I guess this boils down to filters to guesstimate runtimes of specific (remote!) tasks?

Thx,

--don

Vote

S

Simon Clubley 12 years ago

That's because there isn't a generic approach which I can see. Different response requirements and network bandwidth/costs (and types of costs) require different solutions. Read on for some of my thoughts.

So you don't want TCP, but you want 80% of what TCP provides ? :-)

You know what they say about those who fail to understand TCP... :-)

You have also left out some details; you have not provided any details on expected transmission rates or required confirmation-of-receipt response times.

What is the nature of the network ? Directly connected Ethernet/wireless, some cost per packet communications network, or a mobile phone data network (or something else) ?

How many nodes in this network ?

Is this a one-way data flow (from remote device to some host) or a bi-directional data flow ?

...until a device fails and starts pouring junk onto the network or until some bright spark decides to plug something new and unexpected into your network...

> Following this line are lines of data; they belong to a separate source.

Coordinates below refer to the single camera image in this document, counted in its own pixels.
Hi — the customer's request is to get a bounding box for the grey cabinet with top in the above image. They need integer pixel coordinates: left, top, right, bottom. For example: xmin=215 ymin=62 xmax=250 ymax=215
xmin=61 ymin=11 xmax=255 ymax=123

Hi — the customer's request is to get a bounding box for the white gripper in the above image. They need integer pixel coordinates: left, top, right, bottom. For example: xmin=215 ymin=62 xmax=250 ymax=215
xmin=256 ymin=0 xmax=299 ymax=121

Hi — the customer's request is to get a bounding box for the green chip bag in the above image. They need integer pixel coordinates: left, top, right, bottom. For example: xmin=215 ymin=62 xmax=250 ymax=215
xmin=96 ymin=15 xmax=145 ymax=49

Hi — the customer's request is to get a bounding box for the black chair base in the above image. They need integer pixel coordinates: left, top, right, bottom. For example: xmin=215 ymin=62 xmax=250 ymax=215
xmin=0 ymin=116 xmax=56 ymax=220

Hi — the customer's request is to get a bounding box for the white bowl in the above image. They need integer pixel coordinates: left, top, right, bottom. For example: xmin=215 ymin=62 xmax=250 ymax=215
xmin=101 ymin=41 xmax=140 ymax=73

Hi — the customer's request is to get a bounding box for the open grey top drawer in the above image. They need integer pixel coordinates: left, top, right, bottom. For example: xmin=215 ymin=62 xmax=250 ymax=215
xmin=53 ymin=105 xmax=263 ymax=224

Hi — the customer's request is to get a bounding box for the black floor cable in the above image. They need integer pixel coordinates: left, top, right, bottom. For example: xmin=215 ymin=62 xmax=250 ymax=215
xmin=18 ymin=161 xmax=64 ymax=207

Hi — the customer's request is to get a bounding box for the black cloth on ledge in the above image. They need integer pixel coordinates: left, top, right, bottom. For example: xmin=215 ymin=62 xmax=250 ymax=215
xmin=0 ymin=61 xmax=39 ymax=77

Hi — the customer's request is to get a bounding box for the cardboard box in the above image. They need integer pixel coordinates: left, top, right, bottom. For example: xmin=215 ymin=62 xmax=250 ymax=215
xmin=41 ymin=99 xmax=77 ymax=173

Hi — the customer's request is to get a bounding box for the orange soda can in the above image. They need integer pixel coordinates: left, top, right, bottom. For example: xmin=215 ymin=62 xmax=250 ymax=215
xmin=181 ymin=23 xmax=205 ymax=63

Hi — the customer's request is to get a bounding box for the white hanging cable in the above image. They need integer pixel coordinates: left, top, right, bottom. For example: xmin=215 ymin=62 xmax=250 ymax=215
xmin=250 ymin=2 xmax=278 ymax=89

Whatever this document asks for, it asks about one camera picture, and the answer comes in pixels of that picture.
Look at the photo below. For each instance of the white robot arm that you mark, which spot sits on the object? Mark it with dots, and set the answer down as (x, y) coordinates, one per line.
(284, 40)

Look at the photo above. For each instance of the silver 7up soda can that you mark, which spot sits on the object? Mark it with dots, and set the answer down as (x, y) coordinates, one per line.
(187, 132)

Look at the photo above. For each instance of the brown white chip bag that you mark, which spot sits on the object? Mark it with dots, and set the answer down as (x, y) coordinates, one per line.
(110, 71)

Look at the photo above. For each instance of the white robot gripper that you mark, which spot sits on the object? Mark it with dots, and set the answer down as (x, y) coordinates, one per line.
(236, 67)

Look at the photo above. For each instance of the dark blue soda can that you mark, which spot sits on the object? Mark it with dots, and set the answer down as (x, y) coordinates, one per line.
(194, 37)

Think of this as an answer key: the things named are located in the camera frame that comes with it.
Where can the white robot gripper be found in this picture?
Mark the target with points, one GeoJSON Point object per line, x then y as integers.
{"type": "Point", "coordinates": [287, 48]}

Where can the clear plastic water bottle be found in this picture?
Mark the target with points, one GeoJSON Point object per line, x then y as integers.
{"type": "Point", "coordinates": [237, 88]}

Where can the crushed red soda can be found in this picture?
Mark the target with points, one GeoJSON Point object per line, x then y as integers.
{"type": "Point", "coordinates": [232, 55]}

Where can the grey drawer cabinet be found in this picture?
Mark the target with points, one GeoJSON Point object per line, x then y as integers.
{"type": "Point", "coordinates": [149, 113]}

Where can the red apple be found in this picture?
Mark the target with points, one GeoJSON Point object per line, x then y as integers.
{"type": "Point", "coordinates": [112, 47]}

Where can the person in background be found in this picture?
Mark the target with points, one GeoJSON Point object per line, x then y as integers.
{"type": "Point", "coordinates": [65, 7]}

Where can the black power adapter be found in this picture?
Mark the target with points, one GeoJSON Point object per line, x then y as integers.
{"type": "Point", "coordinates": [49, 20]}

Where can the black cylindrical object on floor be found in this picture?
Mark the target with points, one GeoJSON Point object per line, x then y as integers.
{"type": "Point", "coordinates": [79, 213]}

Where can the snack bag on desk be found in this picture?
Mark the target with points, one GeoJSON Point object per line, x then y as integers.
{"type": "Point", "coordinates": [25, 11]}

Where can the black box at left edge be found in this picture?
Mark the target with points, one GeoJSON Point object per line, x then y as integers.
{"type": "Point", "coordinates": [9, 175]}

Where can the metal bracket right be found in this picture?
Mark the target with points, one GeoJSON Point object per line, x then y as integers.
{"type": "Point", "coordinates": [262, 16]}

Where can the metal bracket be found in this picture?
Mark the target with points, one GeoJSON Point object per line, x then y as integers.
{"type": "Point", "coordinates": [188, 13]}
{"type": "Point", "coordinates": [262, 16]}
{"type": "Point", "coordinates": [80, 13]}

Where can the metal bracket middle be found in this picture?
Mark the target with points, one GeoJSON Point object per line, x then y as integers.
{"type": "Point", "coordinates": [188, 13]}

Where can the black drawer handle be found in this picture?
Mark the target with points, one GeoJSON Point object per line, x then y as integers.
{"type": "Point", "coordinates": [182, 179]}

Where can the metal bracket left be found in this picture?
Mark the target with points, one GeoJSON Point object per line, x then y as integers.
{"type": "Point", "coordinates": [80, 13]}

Why do this ? Are you using a financial cost per packet communications network or some very low data rate network ?

I also don't fully understand fully how this avoids acknowledgements. A specific example is required here I think. :-)

However, for whatever specific subset of problem domains this approach may work for, it's not going to be scalable to the generic approach you are looking for.

It also seems fragile even for the problem domains for which it can be made to appear to work.

So you don't want TCP, but you behave like TCP in that you only send packets when you have something to transmit ?

However you do it, you still need some acknowledgement packet/signal back from the other end because that's the only way you are going to know for sure (at least in your desired generic solution) the packet was received.

If there's no cost involved in actually transmitting packets, then why not simply transmit packets all the time, at a acceptable rate, in both directions ?

The device's packet contents can tell the host if there's any data within the packet and the packet header from the host can contain information about the last packet received from the device. It also provides a keep-alive capability so that if the packets stop flowing you know either a node or the part of the network the node is connected through is down.

Of course the above only works if you are not paying a financial cost for keeping the network up (either connect time or per packet/bandwidth charges) and you are not using a really low bandwidth network.

I don't see anything in your current solution which gives you a keep-alive capability (assuming data is not expected from the device at regular intervals) but a specific example of your current solution in use may help me understand that.

No, because you seem to still be thinking like TCP (in that you want to respond to transmission of specific pieces of data from the device) even though that's what you seem to be saying you don't want.

Of course, what you may _really_ mean is that you want everything TCP gives you but without TCP's latency in the presence of packet loss.

Also, you talk about a generic solution but there's no way your approach can scale to a generic set of task workloads. You may have a specific subset of tasks for which your approach is suitable but that's not the generic solution you are seeking.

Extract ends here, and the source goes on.